··· Supplied material
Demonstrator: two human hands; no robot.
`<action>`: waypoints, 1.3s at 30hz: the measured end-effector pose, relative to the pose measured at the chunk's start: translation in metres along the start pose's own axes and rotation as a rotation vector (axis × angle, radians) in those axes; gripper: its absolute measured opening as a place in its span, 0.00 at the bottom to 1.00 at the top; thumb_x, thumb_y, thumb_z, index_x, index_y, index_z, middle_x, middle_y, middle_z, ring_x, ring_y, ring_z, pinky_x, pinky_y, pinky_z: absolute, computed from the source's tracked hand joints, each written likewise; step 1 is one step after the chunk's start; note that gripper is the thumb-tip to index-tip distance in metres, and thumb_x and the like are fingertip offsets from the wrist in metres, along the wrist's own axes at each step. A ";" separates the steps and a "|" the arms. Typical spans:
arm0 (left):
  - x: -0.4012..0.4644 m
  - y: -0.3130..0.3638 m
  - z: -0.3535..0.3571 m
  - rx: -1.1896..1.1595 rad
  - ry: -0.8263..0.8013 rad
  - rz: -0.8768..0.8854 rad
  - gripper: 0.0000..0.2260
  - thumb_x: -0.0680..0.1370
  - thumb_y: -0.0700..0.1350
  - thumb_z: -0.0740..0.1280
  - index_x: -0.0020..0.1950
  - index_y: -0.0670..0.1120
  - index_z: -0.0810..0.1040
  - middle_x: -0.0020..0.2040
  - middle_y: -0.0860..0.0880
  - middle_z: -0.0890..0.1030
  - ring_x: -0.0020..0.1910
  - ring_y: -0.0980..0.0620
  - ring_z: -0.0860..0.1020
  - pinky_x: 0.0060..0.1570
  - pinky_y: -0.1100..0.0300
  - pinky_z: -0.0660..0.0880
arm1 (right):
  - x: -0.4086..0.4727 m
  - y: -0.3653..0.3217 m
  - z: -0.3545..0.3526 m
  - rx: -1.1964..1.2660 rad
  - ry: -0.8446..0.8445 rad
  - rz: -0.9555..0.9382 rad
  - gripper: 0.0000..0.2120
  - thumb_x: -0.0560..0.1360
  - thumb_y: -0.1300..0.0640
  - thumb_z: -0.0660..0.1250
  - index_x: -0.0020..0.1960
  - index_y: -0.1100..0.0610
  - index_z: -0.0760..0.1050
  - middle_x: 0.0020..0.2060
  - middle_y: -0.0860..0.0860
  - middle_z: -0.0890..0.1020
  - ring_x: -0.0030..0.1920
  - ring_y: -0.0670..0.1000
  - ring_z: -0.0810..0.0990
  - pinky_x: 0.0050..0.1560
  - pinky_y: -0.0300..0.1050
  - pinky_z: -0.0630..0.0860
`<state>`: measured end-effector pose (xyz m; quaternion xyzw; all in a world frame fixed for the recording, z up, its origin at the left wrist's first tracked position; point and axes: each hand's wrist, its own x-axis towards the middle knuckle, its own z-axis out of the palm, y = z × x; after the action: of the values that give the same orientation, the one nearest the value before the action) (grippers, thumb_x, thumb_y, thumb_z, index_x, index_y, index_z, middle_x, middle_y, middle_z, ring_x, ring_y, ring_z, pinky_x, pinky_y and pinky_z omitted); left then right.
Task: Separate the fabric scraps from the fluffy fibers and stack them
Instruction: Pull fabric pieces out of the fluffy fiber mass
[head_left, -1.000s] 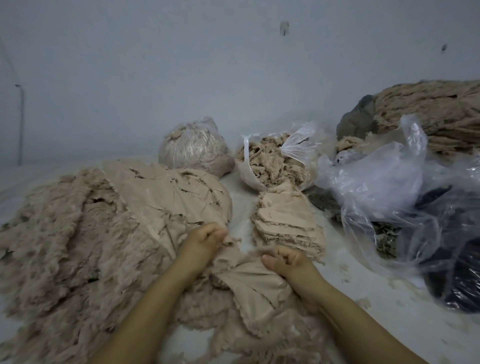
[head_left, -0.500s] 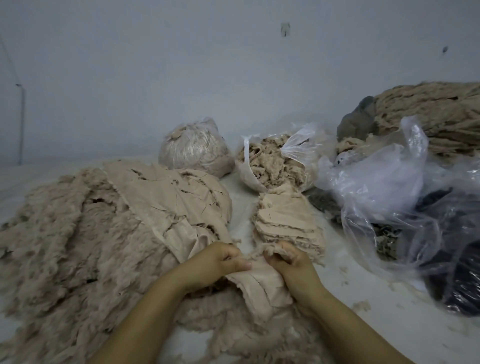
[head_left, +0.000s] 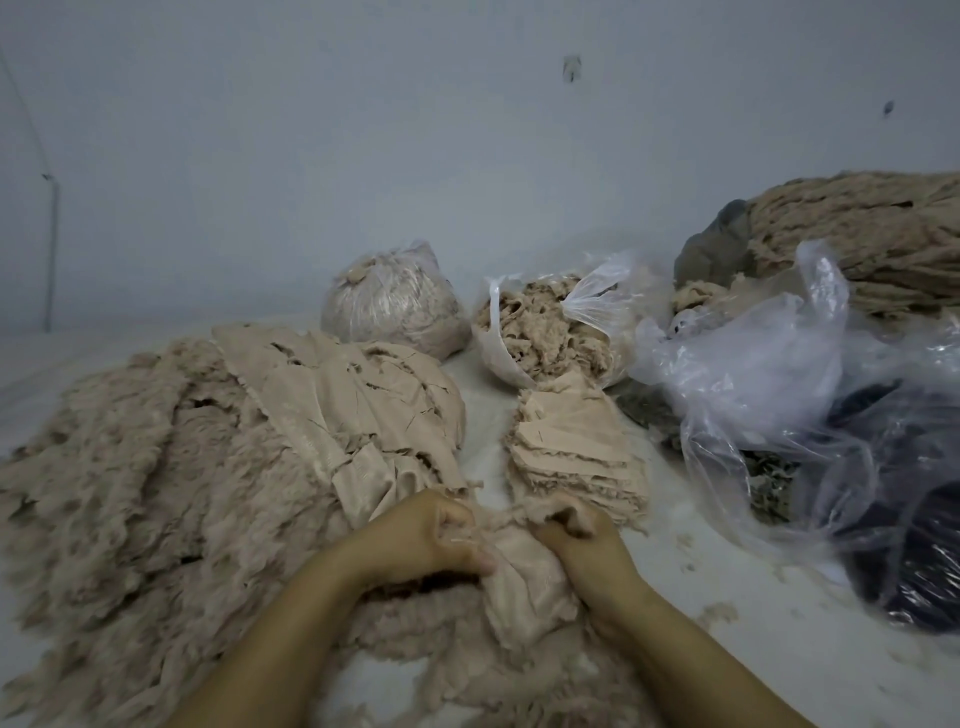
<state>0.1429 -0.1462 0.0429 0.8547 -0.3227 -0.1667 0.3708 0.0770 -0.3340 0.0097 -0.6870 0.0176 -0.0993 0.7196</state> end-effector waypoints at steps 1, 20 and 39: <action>-0.002 -0.002 -0.002 0.015 -0.004 -0.017 0.22 0.70 0.55 0.75 0.27 0.51 0.65 0.24 0.59 0.66 0.58 0.31 0.70 0.66 0.44 0.60 | 0.000 -0.001 0.000 -0.009 0.025 -0.007 0.18 0.75 0.67 0.66 0.31 0.50 0.80 0.29 0.45 0.81 0.33 0.41 0.79 0.34 0.33 0.74; 0.018 -0.010 0.013 0.409 0.265 -0.107 0.17 0.71 0.37 0.67 0.29 0.51 0.63 0.33 0.54 0.70 0.41 0.52 0.73 0.33 0.65 0.60 | -0.001 0.010 -0.002 0.108 0.038 0.126 0.22 0.78 0.68 0.59 0.28 0.52 0.72 0.22 0.49 0.75 0.24 0.45 0.74 0.25 0.37 0.69; 0.013 0.010 0.030 0.019 0.142 -0.023 0.18 0.82 0.46 0.59 0.31 0.49 0.66 0.28 0.55 0.69 0.27 0.63 0.67 0.35 0.63 0.66 | -0.001 0.001 0.000 0.281 0.026 0.284 0.11 0.78 0.64 0.63 0.37 0.62 0.73 0.34 0.60 0.79 0.33 0.55 0.79 0.34 0.46 0.76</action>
<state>0.1324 -0.1757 0.0293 0.8714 -0.2875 -0.1070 0.3829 0.0762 -0.3342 0.0088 -0.5692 0.1096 -0.0071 0.8148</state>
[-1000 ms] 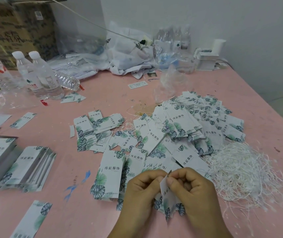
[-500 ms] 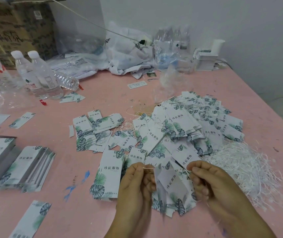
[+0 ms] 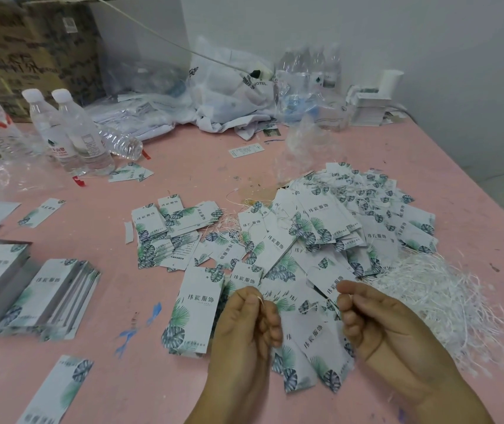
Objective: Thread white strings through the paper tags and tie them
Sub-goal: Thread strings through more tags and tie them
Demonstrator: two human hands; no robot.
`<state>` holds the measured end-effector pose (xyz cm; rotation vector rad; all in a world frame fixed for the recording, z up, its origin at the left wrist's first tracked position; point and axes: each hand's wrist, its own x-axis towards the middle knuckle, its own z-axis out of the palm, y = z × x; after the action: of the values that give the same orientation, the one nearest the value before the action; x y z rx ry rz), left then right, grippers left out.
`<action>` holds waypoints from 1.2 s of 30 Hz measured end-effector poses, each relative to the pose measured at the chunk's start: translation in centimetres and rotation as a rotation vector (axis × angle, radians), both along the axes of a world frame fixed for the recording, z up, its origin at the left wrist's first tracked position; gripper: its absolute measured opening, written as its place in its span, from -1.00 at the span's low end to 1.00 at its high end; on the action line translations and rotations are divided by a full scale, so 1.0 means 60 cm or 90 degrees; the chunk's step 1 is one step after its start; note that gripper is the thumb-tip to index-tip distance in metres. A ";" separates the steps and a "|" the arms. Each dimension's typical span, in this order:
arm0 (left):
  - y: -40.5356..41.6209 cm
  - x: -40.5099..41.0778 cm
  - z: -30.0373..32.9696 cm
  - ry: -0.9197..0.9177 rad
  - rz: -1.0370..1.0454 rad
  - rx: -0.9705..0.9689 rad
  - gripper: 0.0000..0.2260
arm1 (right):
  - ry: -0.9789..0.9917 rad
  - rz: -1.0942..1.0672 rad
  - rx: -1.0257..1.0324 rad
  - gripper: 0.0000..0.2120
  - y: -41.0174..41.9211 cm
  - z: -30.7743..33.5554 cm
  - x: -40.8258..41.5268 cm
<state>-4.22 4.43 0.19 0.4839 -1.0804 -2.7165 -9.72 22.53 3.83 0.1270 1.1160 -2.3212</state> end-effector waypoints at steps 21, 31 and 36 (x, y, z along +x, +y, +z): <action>0.018 0.018 0.004 0.040 -0.028 -0.196 -0.87 | 0.133 -0.014 0.139 -0.76 -0.045 -0.021 0.033; 0.015 0.015 -0.018 0.057 -0.016 -0.263 -0.83 | 0.187 -0.027 0.194 -0.71 -0.045 -0.016 0.039; 0.012 0.015 -0.030 0.045 -0.026 -0.298 -0.72 | 0.325 -0.064 0.394 -0.72 -0.050 -0.013 0.046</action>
<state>-3.31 5.14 -1.63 0.2870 -1.6515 -2.3719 -6.94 19.56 3.06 -0.1992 2.1011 -2.0601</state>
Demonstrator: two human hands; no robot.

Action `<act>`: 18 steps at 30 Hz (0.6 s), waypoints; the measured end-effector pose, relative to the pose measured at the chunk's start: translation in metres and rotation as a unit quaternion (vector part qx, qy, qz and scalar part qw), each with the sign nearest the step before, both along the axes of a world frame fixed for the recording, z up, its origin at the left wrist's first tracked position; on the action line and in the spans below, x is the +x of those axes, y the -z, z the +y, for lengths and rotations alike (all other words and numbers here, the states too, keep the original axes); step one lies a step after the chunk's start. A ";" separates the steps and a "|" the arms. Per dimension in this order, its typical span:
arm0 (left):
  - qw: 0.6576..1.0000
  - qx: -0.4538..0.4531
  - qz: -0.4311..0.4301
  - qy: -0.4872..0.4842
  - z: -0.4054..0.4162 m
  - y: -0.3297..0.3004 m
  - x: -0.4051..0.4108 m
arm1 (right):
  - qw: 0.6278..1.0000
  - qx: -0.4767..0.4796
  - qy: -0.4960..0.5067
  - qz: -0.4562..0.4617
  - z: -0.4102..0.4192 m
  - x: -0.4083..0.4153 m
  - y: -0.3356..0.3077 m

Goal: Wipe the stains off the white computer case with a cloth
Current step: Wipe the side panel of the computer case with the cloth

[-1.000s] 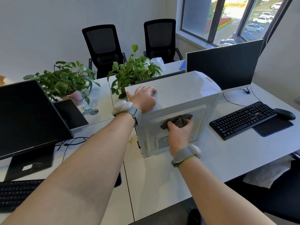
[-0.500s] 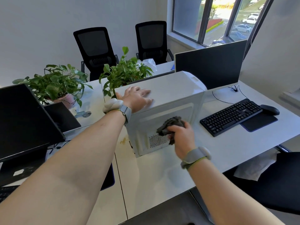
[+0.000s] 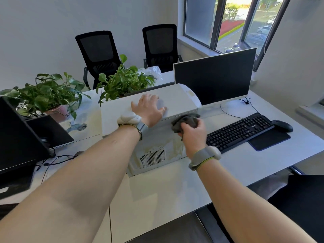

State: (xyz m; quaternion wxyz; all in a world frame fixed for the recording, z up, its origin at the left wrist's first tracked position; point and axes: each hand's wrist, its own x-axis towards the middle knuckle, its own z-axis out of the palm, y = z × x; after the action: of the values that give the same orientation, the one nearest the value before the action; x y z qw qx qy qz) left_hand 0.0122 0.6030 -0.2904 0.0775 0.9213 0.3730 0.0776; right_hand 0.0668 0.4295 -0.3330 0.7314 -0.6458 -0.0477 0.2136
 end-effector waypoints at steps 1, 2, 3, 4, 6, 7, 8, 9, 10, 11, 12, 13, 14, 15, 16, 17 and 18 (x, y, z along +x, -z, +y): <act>1.000 0.005 0.014 0.010 -0.001 0.003 0.003 | 0.998 -0.029 -0.028 -0.044 0.004 -0.002 0.006; 1.000 0.006 0.026 0.013 -0.003 0.006 0.008 | 0.993 -0.061 -0.065 -0.072 0.003 0.001 0.013; 1.000 0.001 0.029 0.012 -0.002 0.007 0.008 | 0.988 -0.079 -0.099 -0.085 0.002 0.001 0.019; 1.000 -0.009 0.026 0.007 0.002 0.005 0.004 | 0.986 -0.082 -0.124 -0.078 0.000 -0.001 0.023; 0.999 -0.028 0.020 -0.003 0.007 0.002 0.002 | 0.989 -0.074 -0.125 -0.029 -0.011 0.003 0.035; 0.999 -0.033 0.019 -0.006 0.008 0.001 0.002 | 0.993 -0.072 -0.096 0.011 -0.017 0.008 0.043; 0.999 -0.036 0.017 -0.009 0.007 0.000 0.003 | 0.994 -0.073 -0.054 0.058 -0.025 0.014 0.051; 0.999 -0.038 0.015 -0.011 0.006 0.000 0.004 | 0.992 -0.078 -0.010 0.103 -0.031 0.021 0.057; 0.999 -0.037 0.013 -0.015 0.005 0.000 0.005 | 0.984 -0.093 0.026 0.147 -0.035 0.028 0.062; 0.999 -0.035 0.009 -0.019 0.004 0.000 0.007 | 0.974 -0.106 0.048 0.192 -0.037 0.036 0.065; 0.999 -0.031 0.006 -0.022 0.004 0.000 0.007 | 0.962 -0.114 0.055 0.241 -0.038 0.042 0.065; 0.999 -0.028 0.005 -0.023 0.003 0.000 0.008 | 0.950 -0.111 0.046 0.289 -0.038 0.048 0.065; 0.999 -0.028 0.006 -0.023 0.002 0.000 0.007 | 0.942 -0.098 0.024 0.321 -0.036 0.052 0.063; 0.999 -0.031 0.004 -0.021 0.001 -0.001 0.007 | 0.940 -0.074 0.000 0.332 -0.032 0.056 0.060; 0.999 -0.034 0.004 -0.021 -0.001 -0.001 0.007 | 0.941 -0.052 -0.023 0.332 -0.028 0.059 0.057; 0.999 -0.034 0.005 -0.023 -0.002 -0.002 0.007 | 0.944 -0.030 -0.034 0.328 -0.023 0.062 0.052; 0.999 -0.032 0.005 -0.023 -0.002 -0.002 0.007 | 0.948 -0.008 -0.034 0.316 -0.018 0.064 0.046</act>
State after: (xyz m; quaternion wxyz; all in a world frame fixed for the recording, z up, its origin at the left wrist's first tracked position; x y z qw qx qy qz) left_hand 0.0191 0.6006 -0.2883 0.1030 0.9100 0.3966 0.0626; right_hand 0.1307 0.4111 -0.3788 0.6965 -0.5489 0.1655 0.4316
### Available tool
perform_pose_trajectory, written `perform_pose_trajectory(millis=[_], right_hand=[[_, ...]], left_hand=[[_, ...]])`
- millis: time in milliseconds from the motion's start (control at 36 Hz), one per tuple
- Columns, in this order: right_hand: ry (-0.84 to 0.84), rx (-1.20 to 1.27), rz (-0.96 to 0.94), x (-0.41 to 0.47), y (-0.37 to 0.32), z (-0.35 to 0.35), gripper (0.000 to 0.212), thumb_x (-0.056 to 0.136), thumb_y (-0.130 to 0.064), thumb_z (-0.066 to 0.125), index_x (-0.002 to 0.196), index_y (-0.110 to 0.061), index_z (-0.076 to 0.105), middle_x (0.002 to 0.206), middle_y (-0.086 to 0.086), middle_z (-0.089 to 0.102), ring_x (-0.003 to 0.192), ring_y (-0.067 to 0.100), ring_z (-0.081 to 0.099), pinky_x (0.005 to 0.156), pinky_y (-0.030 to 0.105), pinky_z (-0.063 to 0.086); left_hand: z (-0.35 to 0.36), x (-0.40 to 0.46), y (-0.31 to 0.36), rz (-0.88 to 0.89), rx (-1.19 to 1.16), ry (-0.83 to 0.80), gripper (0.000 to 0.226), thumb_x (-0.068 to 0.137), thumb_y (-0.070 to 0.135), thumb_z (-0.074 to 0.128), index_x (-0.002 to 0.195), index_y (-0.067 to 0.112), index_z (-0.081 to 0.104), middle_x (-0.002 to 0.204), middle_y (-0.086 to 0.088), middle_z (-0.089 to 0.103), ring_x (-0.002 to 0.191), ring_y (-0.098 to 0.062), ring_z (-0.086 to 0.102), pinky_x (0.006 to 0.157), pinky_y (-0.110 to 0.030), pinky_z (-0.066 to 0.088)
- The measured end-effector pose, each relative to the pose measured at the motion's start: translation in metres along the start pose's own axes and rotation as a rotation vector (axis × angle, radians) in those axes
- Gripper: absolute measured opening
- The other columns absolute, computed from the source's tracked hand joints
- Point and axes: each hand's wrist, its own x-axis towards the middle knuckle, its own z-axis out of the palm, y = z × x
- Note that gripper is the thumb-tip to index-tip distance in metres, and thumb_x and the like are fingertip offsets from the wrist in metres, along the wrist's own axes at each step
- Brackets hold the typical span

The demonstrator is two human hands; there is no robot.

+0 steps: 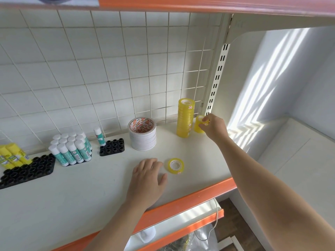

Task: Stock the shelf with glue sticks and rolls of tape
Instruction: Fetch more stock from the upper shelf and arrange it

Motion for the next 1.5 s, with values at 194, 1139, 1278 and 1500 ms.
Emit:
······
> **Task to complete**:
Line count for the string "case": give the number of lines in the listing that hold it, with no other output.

> **Finished task**:
2